What to expect from inner child work

Rachael Chatham, a psychotherapist, finds inner child work to be the most powerful way to heal childhood wounds. Chatman stresses that it’s important to enlist the support of a licensed mental health professional, particularly if there’s been significant childhood abuse or neglect.

Inner child work usually begins with talk therapy. “We typically start with discussions about what the individual was like as a child, what their innate qualities were, their temperament, their likes, and dislikes. We also discuss their most formative experiences as a young child,” Chatham says. “Typically, these early experiences with others lead to core beliefs about themselves, relationships, and the world at large.”

Inner child work strategies

Therapists have an array of inner child work strategies in their toolbox including imagery work, which Chatham explains is when a client is encouraged to “draw upon their creativity and imagination in visualizing themselves as a young child.” Another popular strategy involves writing assignments where clients write a letter to themselves as a young child.

“There’s also a dialogue technique in which the client is having a conversation with their child-self,” Chatham says.
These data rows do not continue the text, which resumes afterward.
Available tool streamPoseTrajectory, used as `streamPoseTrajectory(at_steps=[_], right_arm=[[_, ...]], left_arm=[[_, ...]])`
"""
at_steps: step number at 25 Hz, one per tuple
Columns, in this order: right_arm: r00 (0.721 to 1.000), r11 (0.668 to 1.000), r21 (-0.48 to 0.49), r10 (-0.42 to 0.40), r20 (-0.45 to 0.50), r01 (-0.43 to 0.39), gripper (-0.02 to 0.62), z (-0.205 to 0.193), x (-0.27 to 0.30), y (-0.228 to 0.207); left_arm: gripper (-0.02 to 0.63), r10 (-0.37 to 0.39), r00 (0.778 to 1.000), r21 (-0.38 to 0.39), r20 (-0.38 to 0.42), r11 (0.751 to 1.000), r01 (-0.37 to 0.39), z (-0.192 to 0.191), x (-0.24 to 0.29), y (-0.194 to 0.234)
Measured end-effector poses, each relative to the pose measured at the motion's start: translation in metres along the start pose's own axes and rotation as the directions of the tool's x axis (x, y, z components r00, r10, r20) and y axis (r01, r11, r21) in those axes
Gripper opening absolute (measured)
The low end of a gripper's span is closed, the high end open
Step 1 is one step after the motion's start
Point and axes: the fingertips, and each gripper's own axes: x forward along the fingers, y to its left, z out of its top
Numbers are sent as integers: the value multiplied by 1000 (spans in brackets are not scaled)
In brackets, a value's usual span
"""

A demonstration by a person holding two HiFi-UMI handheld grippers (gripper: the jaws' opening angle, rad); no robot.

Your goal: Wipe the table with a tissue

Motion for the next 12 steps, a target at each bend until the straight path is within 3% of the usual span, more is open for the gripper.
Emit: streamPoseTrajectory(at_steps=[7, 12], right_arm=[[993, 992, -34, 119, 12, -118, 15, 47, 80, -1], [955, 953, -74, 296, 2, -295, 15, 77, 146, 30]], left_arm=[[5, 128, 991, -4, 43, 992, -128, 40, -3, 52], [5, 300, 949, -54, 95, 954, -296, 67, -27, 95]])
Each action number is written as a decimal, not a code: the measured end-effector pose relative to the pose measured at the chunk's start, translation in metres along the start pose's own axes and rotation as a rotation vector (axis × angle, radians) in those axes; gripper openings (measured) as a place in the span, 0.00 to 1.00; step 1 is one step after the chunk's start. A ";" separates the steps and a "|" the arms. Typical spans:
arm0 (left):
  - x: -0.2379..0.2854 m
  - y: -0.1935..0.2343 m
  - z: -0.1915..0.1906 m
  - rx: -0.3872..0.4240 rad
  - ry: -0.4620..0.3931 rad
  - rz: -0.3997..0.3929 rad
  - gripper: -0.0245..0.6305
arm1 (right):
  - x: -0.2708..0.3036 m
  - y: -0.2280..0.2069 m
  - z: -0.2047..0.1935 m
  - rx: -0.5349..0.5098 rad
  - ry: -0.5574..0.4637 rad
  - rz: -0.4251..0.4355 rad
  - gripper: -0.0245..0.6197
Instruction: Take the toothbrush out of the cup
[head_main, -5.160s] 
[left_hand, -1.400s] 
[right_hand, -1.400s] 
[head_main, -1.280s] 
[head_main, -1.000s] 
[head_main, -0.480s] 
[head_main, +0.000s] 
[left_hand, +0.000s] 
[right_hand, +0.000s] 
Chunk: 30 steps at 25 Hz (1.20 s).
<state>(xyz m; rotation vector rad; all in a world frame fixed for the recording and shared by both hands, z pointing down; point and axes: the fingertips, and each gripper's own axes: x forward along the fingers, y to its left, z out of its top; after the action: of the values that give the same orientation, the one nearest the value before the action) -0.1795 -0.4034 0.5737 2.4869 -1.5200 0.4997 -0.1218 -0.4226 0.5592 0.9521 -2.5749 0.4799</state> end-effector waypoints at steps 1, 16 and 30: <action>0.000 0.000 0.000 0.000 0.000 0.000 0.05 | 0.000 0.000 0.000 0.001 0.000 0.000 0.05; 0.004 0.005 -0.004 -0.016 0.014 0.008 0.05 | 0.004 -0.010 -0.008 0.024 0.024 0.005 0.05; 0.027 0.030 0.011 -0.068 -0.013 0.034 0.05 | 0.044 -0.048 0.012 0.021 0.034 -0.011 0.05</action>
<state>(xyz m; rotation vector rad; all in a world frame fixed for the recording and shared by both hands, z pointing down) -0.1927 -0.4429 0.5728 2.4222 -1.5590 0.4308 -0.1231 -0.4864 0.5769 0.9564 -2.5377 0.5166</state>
A therapist can guide a patient to a certain time or memory where they denied their playful, vibrant self.

With inner child work, a practitioner may ask the patient to bring in childhood photos. “Pictures of themselves as a child can also be helpful to jog one's memory and get reacquainted with this younger version of them,” Chatham says.

Dr. Manly uses depth-oriented psychotherapy to delve into the realm of the hurt inner child by finding the sources of the psychic injuries to create understanding and healing. “Psychological wellness improves as an individual becomes more aware of and connected to the inner child," she says. "When psychotherapy is undertaken to heal and honor the inner child, natural healing and rebalancing occur.”